I have been playing with awk and sed. I have a file with the following format
0000098236|Q1.1|one|Q2.1|one|Q3.1|one
0000027965|Q1.5|five|Q1.1|one|Q2.1|one
0000083783|Q1.1|one|Q1.5|five|Q2.1|one
0000027965|Q1.1|one|Q1.1|one|Q1.5|five
0000083983|Q1.1|one|Q1.5|five|Q2.1|one
0000083993|Q1.3|three|Q1.4|four|Q1.2|two
I want to tansform the QX.X to a specific numerical value. I accomplished that with sed:
sed -e "s/\<Q1.1\>/88/g" |
sed -e "s/Q1.2/89/g" |
sed -e "s/Q1.3/90/g" |
sed -e "s/Q1.4/91/g" |
sed -e "s/Q1.5/92/g" |
etc, etc.
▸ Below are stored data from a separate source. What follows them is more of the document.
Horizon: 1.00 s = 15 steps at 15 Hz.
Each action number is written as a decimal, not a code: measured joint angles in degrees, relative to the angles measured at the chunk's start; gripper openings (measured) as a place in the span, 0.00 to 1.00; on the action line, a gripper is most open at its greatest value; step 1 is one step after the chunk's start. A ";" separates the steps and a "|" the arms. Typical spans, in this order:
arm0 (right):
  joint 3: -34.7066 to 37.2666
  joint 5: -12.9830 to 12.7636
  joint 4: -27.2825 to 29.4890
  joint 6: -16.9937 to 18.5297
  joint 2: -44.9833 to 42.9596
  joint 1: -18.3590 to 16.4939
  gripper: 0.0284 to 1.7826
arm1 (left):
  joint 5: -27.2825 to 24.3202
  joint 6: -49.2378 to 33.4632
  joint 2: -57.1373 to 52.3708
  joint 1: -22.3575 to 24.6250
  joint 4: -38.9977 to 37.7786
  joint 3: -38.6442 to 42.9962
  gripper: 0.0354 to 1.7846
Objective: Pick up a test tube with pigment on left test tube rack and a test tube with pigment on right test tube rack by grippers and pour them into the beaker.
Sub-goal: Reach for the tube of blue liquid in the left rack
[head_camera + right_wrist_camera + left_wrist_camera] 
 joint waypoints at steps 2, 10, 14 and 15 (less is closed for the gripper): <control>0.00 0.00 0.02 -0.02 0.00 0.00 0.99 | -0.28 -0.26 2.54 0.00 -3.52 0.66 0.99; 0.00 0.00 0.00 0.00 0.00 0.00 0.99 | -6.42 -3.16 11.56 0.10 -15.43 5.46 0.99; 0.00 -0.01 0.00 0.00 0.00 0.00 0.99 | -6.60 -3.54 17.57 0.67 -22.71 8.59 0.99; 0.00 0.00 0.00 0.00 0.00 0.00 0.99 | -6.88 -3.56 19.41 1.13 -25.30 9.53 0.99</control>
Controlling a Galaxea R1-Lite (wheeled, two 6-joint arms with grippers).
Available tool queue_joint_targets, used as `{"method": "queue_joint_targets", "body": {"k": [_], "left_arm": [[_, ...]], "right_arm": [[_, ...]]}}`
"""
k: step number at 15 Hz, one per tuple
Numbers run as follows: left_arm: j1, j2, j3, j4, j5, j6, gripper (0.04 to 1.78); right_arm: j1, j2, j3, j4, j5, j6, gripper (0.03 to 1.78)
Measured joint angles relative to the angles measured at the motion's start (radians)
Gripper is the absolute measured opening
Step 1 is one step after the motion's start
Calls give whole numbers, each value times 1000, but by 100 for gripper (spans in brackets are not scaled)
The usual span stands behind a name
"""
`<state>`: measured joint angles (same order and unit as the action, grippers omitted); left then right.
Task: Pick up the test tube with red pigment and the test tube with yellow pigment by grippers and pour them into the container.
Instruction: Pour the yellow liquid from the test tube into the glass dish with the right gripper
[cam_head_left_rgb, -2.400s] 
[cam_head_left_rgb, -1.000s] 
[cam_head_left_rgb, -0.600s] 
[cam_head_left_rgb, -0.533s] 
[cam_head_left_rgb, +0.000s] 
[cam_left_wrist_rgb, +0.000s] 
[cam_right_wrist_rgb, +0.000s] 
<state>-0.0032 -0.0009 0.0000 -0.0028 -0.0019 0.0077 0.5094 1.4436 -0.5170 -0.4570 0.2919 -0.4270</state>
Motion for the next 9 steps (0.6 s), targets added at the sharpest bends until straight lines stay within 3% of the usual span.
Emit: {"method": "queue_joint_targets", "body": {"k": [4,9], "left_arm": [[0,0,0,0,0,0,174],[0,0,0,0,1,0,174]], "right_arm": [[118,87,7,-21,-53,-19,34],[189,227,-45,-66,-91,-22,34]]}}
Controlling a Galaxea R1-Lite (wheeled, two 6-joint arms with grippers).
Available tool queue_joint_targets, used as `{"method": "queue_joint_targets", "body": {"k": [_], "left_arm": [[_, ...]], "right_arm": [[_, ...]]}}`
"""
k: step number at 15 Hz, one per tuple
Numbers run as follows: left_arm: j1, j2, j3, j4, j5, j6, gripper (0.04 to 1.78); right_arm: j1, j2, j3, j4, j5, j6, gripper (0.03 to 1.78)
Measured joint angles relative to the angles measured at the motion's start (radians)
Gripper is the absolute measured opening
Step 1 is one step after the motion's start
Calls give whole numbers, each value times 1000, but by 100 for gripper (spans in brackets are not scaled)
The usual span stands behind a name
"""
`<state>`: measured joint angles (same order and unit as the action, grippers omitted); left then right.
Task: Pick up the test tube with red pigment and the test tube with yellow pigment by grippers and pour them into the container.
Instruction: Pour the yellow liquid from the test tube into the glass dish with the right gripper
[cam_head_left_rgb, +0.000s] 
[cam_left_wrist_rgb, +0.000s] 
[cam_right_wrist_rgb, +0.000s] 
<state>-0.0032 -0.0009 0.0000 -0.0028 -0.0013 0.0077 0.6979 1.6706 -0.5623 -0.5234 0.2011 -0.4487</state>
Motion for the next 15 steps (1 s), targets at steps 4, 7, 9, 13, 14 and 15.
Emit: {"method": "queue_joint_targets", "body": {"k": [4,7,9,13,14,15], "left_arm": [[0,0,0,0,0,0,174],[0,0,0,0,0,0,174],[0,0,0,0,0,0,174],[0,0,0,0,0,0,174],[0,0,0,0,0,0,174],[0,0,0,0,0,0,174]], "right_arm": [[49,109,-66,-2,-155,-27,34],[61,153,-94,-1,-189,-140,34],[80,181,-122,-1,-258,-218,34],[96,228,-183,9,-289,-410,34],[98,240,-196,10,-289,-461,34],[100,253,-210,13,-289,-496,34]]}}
So far so good. After I do this I get
0000098236|88|one|88|one|88|one
0000027965|92|five|88|one|88|one
0000083783|88|one|92|five|88|one
0000027965|88|one|88|one|92|five
0000083983|88|one|92|five|88|one
0000083993|90|three|91|four|89|two
The delimiter is the pipe. Now I need to remove the duplicates pairs
- I want to always keep the first value
- I want to group the rest in pairs, so in the first line above,
88|oneis one pair - I want to create a file that takes the duplicates pairs out from a single line
So the file above, should look something like the following after running the transformation
0000098236|88|one
0000027965|95|five|88|one
0000083783|88|one|92|five
0000027965|88|one|88|one
0000083983|88|one|92|five
0000083993|90|three|91|four|89|two
I tried to use awk and arrays but cannot get it to work.
92|fiveis removed even though it occurs once, but two occurrences of88|oneare retained. Line 2 has a95in the original, but92in the filtered.